A minute before we part, DeSantis shuffles some papers. The suit jacket he wore for much of the past year hangs nearby, gathering dust. He’s in a white short-sleeved shirt, jeans, and loafers. Vince Haley and R. C. Hammond, Gingrich’s press secretary, are grabbing coffee down the street. They’re in casual garb, too, as are the interns and tech staffers, who are quiet as they wheel boxes of material, piled atop metal dollies, out of the building. In a few weeks, Gingrich’s production company will move into this space. He’ll go back to making historical documentaries, writing books, and helping Republican candidates. The vast consulting empire he once oversaw has disappeared. What’s left, other than some posters and framed pictures of Newt’s glory days, is a small group of youthful staffers — Haley, DeSantis, and Hammond — who stuck by their boss for a year, through massive highs and depressing lows. DeSantis, leaning against his wall, musing about what’s next, won’t open the bottle, but he pauses and smiles. A toast, he says, to all of it.

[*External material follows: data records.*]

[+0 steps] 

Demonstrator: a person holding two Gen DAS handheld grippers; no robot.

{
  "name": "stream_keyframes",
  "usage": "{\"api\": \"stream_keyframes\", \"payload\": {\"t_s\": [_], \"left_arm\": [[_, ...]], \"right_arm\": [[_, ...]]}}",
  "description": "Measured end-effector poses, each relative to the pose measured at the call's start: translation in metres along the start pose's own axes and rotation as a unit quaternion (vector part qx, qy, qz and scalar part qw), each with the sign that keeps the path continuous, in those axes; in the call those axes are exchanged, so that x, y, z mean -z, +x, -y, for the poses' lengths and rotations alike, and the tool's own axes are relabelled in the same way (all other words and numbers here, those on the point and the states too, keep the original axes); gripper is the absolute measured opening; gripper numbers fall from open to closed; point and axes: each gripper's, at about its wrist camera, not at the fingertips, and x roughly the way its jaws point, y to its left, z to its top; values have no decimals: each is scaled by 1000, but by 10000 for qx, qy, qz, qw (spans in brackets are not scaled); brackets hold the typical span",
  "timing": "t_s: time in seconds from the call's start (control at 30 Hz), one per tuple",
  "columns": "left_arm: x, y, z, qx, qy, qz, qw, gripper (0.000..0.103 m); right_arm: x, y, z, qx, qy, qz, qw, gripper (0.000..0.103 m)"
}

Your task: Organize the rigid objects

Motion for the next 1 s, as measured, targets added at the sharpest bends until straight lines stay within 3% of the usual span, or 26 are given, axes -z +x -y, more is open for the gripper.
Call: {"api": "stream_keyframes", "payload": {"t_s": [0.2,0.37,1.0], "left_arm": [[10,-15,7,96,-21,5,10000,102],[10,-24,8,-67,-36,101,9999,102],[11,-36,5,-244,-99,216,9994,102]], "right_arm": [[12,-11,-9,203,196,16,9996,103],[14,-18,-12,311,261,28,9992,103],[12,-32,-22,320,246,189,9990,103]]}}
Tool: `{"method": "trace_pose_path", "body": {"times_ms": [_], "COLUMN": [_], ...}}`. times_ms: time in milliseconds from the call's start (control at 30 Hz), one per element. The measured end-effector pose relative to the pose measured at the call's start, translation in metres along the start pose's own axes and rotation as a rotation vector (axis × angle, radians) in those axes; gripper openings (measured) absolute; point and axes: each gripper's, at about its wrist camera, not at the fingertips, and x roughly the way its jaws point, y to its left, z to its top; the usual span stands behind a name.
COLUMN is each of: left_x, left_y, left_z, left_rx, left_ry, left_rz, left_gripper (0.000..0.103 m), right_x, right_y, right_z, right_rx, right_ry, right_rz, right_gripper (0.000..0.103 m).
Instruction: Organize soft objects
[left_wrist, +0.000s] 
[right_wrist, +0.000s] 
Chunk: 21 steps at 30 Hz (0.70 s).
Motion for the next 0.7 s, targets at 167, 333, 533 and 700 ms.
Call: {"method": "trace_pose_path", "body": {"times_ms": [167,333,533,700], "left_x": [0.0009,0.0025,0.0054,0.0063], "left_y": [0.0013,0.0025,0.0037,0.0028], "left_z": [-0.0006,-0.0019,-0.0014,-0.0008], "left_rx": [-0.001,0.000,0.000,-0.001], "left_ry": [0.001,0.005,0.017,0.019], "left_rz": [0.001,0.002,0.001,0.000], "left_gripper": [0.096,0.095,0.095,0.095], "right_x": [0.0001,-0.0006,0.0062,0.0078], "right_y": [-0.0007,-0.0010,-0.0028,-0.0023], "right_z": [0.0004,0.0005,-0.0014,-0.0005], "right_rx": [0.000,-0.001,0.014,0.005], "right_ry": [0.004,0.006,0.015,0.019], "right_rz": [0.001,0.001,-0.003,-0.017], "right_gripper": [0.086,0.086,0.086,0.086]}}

Back last June, he interviewed DeSantis about a lot of the staff quitting.
Then, in late October, about a month before the height of Newt's surge, he wrote a piece that, while doubting Newt would jump to the top of the field, was really the first article by a serious journalist that gave the campaign a real shot at winning the nomination.
He recently wrote another article about Newt: "Newt in Autumn."
When a lot of the conservative media -- including many of Costa's colleagues at NR -- bashed Newt, Costa was always a fair voice.